_What needs to be done_
Where a line below holds the string "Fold", that line goes into the answer.

*** Dataset content Section Begins ***

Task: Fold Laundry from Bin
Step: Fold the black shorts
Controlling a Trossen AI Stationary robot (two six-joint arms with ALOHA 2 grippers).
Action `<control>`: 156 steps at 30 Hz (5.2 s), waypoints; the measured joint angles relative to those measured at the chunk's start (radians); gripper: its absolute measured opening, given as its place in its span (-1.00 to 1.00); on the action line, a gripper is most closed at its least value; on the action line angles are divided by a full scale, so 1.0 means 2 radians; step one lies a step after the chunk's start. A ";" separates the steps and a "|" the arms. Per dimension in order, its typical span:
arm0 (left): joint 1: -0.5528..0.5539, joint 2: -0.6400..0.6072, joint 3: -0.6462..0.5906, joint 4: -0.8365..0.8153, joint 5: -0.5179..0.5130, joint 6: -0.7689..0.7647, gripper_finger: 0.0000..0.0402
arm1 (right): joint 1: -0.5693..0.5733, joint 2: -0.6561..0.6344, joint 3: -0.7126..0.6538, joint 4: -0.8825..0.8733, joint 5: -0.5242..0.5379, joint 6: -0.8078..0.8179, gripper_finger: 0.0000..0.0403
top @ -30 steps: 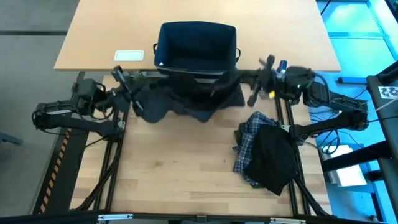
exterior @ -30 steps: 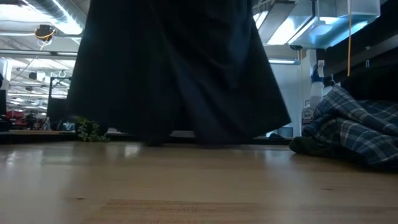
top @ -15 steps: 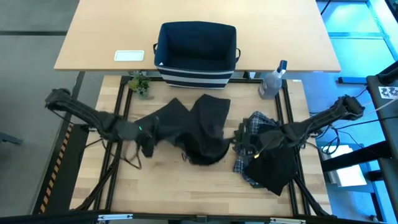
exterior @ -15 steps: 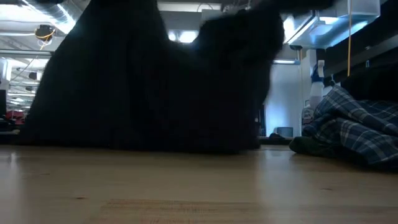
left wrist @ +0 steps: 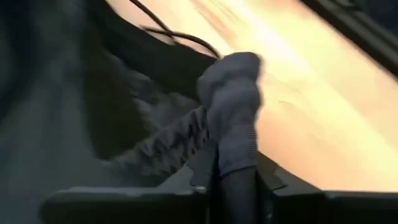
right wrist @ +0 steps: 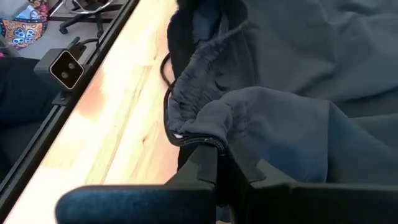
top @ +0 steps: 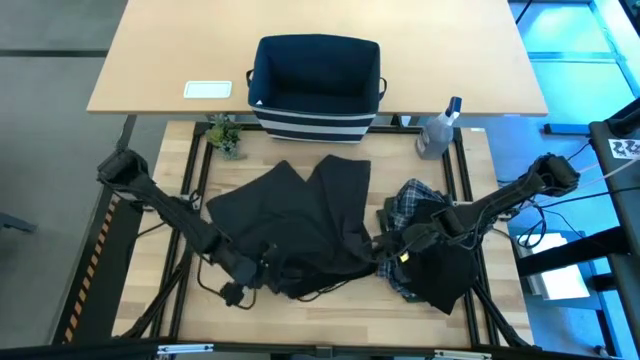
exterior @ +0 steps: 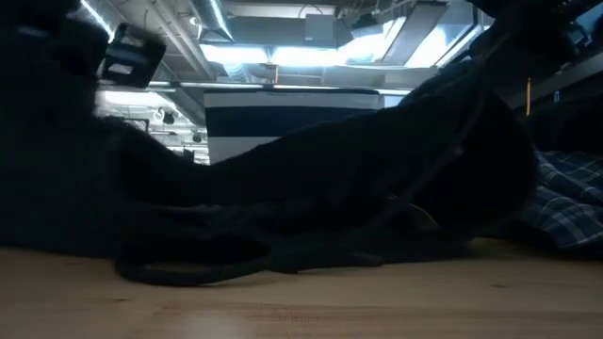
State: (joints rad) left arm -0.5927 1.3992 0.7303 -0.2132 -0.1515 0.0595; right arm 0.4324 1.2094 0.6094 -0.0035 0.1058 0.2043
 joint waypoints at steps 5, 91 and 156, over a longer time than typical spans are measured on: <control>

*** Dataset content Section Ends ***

_Answer box_
Task: Fold Laundry from Bin
Step: Fold the black shorts

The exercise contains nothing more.